A jurisprudência deste Tribunal insiste na obrigação que incumbe aos Estados-membros de garantir a "plena transposição" das directivas comunitárias (3). Como foi admitido pelo Governo demandado, isto não se verificou em Itália. Além disso, o Tribunal sempre considerou que as dificuldades que advêm dos processos legislativos internos não podem justificar o incumprimento.
Concluo, portanto, no sentido de que o Tribunal declare que:
- ao não adoptar, no prazo estabelecido, as medidas necessárias para assegurar efectivamente a plena transposição da Directiva 82/242 do Conselho, de 31 de Março de 1982, relativa à aproximação das legislações dos Estados-membros respeitantes aos métodos de controlo da biodegradabilidade dos agentes de superfície não iónicos, e da Directiva 82/243, da mesma data, relativa à aproximação das legislações dos Estados-membros respeitantes aos métodos de controlo da biodegradabilidade dos agentes de superfície aniónicos, a República Italiana não cumpriu as obrigações que lhe incumbem por força do Tratado;
- a República Italiana é condenada nas despesas.
(*) Tradução do francês.
(1) Directiva 82/242, de 31 de Março de 1982, relativa à aproximação das legislações dos Estados-membros respeitantes aos métodos de controlo da biodegradabilidade dos agentes de superfície não iónicos (JO L 109, p. 1; EE 13 F12 p. 118).

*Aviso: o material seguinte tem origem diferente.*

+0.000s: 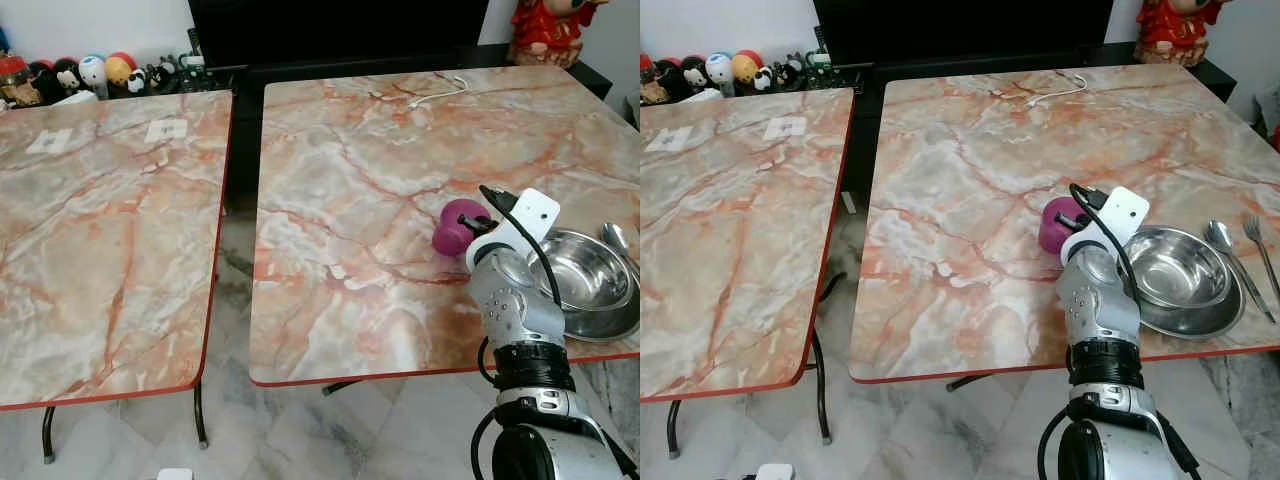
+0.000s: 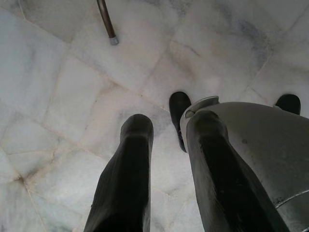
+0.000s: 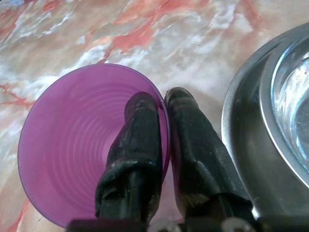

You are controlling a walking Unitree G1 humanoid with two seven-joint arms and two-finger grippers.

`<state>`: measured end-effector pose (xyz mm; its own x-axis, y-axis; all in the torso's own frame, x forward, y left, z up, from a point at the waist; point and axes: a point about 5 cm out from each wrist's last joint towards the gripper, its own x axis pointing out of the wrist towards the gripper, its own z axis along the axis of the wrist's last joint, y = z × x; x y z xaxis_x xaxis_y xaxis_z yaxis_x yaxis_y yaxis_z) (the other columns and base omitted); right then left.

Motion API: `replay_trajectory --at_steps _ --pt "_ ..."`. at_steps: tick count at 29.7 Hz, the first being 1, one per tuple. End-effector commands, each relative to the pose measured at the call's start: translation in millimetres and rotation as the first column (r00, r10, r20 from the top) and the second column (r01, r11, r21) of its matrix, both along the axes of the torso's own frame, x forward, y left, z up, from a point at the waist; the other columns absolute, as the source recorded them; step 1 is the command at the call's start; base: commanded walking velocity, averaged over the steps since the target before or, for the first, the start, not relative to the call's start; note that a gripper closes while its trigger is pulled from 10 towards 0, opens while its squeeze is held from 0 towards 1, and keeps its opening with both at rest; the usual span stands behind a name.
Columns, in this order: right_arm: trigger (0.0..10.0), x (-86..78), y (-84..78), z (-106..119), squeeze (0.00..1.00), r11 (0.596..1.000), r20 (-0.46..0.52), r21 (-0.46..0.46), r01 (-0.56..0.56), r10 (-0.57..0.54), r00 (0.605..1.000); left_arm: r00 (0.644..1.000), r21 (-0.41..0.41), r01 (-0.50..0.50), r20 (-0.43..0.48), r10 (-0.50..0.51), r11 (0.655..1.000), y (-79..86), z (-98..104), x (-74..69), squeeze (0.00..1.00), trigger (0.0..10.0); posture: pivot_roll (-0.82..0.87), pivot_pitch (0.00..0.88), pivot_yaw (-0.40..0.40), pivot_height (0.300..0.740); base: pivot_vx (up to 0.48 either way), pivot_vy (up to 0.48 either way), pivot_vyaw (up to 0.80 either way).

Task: Setting the table

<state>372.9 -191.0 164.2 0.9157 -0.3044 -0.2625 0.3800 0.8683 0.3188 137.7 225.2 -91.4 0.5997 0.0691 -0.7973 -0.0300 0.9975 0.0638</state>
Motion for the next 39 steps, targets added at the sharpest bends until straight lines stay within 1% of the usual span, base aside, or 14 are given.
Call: replay_trajectory --at_steps 1,3,4,6,7,11,12,13,14,15,16,22,36,39 --pt "10.0 1.9 0.4 4.5 0.0 1.0 0.009 0.009 0.009 -0.009 1.0 0.999 0.008 -0.011 -0.03 0.012 1.0 4.8 -2.3 -8.5 0.0 10.0 -0.08 0.121 0.039 0.74 0.0 0.0 0.0" --pt "10.0 2.0 0.7 5.0 0.0 1.0 0.01 0.008 0.008 -0.008 1.0 0.999 0.008 -0.011 -0.03 0.012 1.0 4.7 -2.3 -8.6 0.0 10.0 -0.08 0.121 0.039 0.74 0.0 0.0 0.0" --pt "10.0 2.3 1.2 5.9 0.44 1.0 0.014 0.013 0.009 -0.009 1.0 0.999 0.009 -0.011 -0.031 0.011 1.0 4.8 -2.4 -8.8 0.0 10.0 -0.08 0.12 0.038 0.74 0.0 0.0 0.0" --pt "10.0 2.5 1.3 6.3 0.44 1.0 0.016 0.014 0.009 -0.01 1.0 0.999 0.009 -0.011 -0.031 0.011 1.0 4.7 -2.4 -8.9 0.0 10.0 -0.08 0.121 0.037 0.74 0.0 0.0 0.0" --pt "10.0 2.8 1.5 7.0 0.78 1.0 0.017 0.014 0.009 -0.009 1.0 0.999 0.009 -0.012 -0.031 0.012 1.0 4.7 -2.5 -9.1 0.0 10.0 -0.08 0.121 0.038 0.74 0.0 0.0 0.0" --pt "10.0 3.4 3.5 9.6 0.72 1.0 0.022 0.017 0.004 -0.005 1.0 0.999 0.008 -0.011 -0.033 0.011 1.0 4.5 -2.6 -9.4 0.0 10.0 -0.08 0.122 0.037 0.74 0.0 0.0 0.0" --pt "10.0 3.4 3.9 10.1 0.72 1.0 0.023 0.017 0.004 -0.004 1.0 0.999 0.008 -0.011 -0.033 0.011 1.0 4.5 -2.7 -9.5 0.0 10.0 -0.08 0.123 0.037 0.74 0.0 0.0 0.0" --pt "10.0 3.4 4.3 10.8 0.51 1.0 0.025 0.017 0.005 -0.005 1.0 0.999 0.007 -0.011 -0.033 0.011 1.0 4.5 -2.7 -9.7 0.0 10.0 -0.08 0.123 0.037 0.74 0.0 0.0 0.0" --pt "10.0 3.4 4.3 11.1 0.51 1.0 0.026 0.017 0.005 -0.006 1.0 0.999 0.007 -0.011 -0.033 0.011 1.0 4.5 -2.7 -9.7 0.0 10.0 -0.08 0.123 0.037 0.74 0.0 0.0 0.0" --pt "10.0 3.5 4.3 11.8 0.17 1.0 0.028 0.018 0.006 -0.006 1.0 0.999 0.007 -0.011 -0.033 0.011 1.0 4.5 -2.7 -9.8 0.0 10.0 -0.08 0.123 0.037 0.74 0.0 0.0 0.0" --pt "10.0 3.6 3.9 13.0 0.0 1.0 0.033 0.016 0.009 -0.01 0.999 0.999 0.007 -0.011 -0.033 0.011 1.0 4.5 -2.8 -9.9 0.0 10.0 -0.08 0.123 0.036 0.74 0.0 0.0 0.0" --pt "10.0 4.6 2.8 19.5 0.0 1.0 0.051 -0.001 0.017 -0.016 0.999 0.999 0.007 -0.011 -0.033 0.012 1.0 4.3 -2.8 -10.0 0.0 10.0 -0.08 0.123 0.034 0.74 0.0 0.0 0.0" --pt "10.0 5.6 2.8 25.5 0.0 1.0 0.076 0.003 0.026 -0.026 0.997 0.999 0.007 -0.013 -0.032 0.013 1.0 4.0 -3.0 -10.3 0.0 10.0 -0.08 0.12 0.033 0.74 0.0 0.0 0.0" --pt "10.0 5.6 1.0 28.2 0.0 0.999 0.091 -0.013 0.043 -0.042 0.995 0.999 0.007 -0.013 -0.031 0.013 1.0 3.9 -2.9 -10.2 0.0 10.0 -0.08 0.121 0.033 0.74 0.0 0.0 0.0"
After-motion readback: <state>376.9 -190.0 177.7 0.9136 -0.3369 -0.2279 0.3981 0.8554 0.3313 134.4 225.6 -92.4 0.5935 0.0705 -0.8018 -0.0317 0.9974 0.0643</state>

(2) Directiva 82/243, de 31 de Março de 1982, relativa à aproximação das legislações dos Estados-membros respeitantes aos métodos de controlo da biodegradabilidade dos agentes de superfície aniónicos (JO L 109 de 22.4.1982, p. 18; EE 13 F12 p. 135).
(3) Ver, nomeadamente, os processos 29/84, Comissão/República Federal da Alemanha, acórdão de 23 de Maio de 1985, Recueil, p. 1661, 1673, n.° 23; 363/85, Comissão/República Italiana, acórdão de 9 de Abril de 1987, Colect., p. 1733, n.° 7; 247/85, Comissão/Reino da Bélgica, acórdão de 8 de Julho de 1987, Colect., p. 3029, n.° 9; 262/85, Comissão/República Italiana, acórdão de 8 de Julho de 1987, Colect., p. 3073, n.° 9.